▸ **Brief**:
Set down the data below exactly; pictures stay out.

Collection entries

════

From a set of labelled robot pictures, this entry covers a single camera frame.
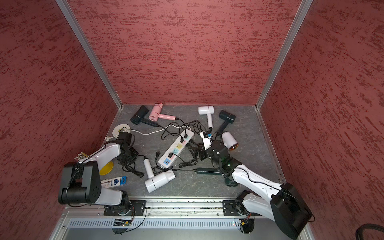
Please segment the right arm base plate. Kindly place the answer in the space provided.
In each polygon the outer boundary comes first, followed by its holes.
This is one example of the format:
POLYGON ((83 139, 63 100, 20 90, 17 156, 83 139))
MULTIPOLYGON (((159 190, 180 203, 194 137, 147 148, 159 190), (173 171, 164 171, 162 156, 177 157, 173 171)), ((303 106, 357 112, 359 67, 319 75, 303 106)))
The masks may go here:
POLYGON ((250 213, 243 203, 238 200, 224 200, 222 204, 224 216, 246 218, 251 215, 252 217, 261 217, 259 214, 250 213))

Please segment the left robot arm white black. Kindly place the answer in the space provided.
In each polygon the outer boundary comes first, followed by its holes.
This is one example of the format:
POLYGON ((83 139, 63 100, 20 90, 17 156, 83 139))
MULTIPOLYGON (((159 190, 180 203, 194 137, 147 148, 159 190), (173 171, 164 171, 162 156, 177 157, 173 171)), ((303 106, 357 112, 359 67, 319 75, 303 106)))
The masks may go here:
POLYGON ((133 148, 135 136, 119 133, 99 150, 79 162, 65 164, 62 171, 58 202, 61 205, 102 205, 108 208, 129 209, 131 206, 125 191, 116 191, 102 186, 100 170, 117 159, 121 164, 130 163, 138 153, 133 148))

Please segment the white power strip coloured sockets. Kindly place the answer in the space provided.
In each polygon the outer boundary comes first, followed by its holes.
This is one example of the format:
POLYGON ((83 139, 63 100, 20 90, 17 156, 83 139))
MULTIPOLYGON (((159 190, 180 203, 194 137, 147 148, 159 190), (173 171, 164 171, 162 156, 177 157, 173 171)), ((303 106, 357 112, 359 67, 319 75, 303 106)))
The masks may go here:
POLYGON ((158 159, 158 165, 162 169, 170 168, 179 158, 180 154, 186 148, 187 143, 194 137, 195 133, 189 129, 185 129, 181 136, 171 144, 161 158, 158 159))

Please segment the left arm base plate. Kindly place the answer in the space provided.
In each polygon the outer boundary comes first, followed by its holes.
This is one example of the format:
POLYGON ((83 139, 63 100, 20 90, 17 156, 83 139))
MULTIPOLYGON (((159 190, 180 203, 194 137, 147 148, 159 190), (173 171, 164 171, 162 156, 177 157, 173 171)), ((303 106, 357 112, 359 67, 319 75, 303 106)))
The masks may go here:
POLYGON ((118 206, 105 206, 104 216, 143 216, 146 208, 145 200, 131 200, 118 206))

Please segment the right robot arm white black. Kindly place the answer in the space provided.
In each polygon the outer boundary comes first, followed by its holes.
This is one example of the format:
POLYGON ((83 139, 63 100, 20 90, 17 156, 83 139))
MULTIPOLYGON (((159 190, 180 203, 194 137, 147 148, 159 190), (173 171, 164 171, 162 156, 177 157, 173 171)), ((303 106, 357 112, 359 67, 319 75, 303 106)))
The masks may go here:
POLYGON ((237 197, 238 213, 247 212, 266 217, 293 240, 299 237, 314 216, 292 184, 275 183, 254 173, 230 156, 224 142, 213 141, 206 155, 224 178, 249 189, 237 197))

════

▸ **Exercise output**:
From a set of labelled robot pictures, this entry covers a single camera frame.
Please segment the right arm base plate. Kindly place the answer in the space provided.
In each polygon the outer boundary comes first, followed by its holes.
This is one example of the format:
POLYGON ((83 139, 63 100, 20 90, 17 156, 83 139))
MULTIPOLYGON (((159 190, 180 203, 194 137, 147 148, 159 190), (173 171, 164 171, 162 156, 177 157, 173 171)), ((303 106, 357 112, 359 67, 319 75, 303 106)))
The masks may go here:
POLYGON ((250 213, 243 203, 238 200, 224 200, 222 204, 224 216, 246 218, 251 215, 252 217, 261 217, 259 214, 250 213))

Please segment the left robot arm white black. Kindly place the answer in the space provided.
In each polygon the outer boundary comes first, followed by its holes.
This is one example of the format:
POLYGON ((83 139, 63 100, 20 90, 17 156, 83 139))
MULTIPOLYGON (((159 190, 180 203, 194 137, 147 148, 159 190), (173 171, 164 171, 162 156, 177 157, 173 171)), ((303 106, 357 112, 359 67, 319 75, 303 106)))
The masks may go here:
POLYGON ((133 148, 135 136, 119 133, 99 150, 79 162, 65 164, 62 171, 58 202, 61 205, 102 205, 108 208, 129 209, 131 206, 125 191, 116 191, 102 186, 100 170, 117 159, 121 164, 130 163, 138 153, 133 148))

Please segment the white power strip coloured sockets. Kindly place the answer in the space provided.
In each polygon the outer boundary comes first, followed by its holes.
This is one example of the format:
POLYGON ((83 139, 63 100, 20 90, 17 156, 83 139))
MULTIPOLYGON (((159 190, 180 203, 194 137, 147 148, 159 190), (173 171, 164 171, 162 156, 177 157, 173 171)), ((303 106, 357 112, 359 67, 319 75, 303 106)))
The masks may go here:
POLYGON ((158 159, 158 165, 162 169, 170 168, 179 158, 180 154, 186 148, 187 143, 194 137, 195 133, 189 129, 185 129, 181 136, 171 144, 161 158, 158 159))

Please segment the left arm base plate. Kindly place the answer in the space provided.
In each polygon the outer boundary comes first, followed by its holes.
This is one example of the format:
POLYGON ((83 139, 63 100, 20 90, 17 156, 83 139))
MULTIPOLYGON (((159 190, 180 203, 194 137, 147 148, 159 190), (173 171, 164 171, 162 156, 177 157, 173 171)), ((303 106, 357 112, 359 67, 319 75, 303 106)))
The masks may go here:
POLYGON ((118 206, 105 206, 104 216, 143 216, 146 208, 145 200, 131 200, 118 206))

Please segment the right robot arm white black. Kindly place the answer in the space provided.
In each polygon the outer boundary comes first, followed by its holes.
This is one example of the format:
POLYGON ((83 139, 63 100, 20 90, 17 156, 83 139))
MULTIPOLYGON (((159 190, 180 203, 194 137, 147 148, 159 190), (173 171, 164 171, 162 156, 177 157, 173 171)), ((303 106, 357 112, 359 67, 319 75, 303 106)))
The masks may go here:
POLYGON ((237 197, 238 213, 247 212, 266 217, 293 240, 299 237, 314 216, 292 184, 275 183, 254 173, 230 156, 224 142, 213 141, 206 155, 224 178, 249 189, 237 197))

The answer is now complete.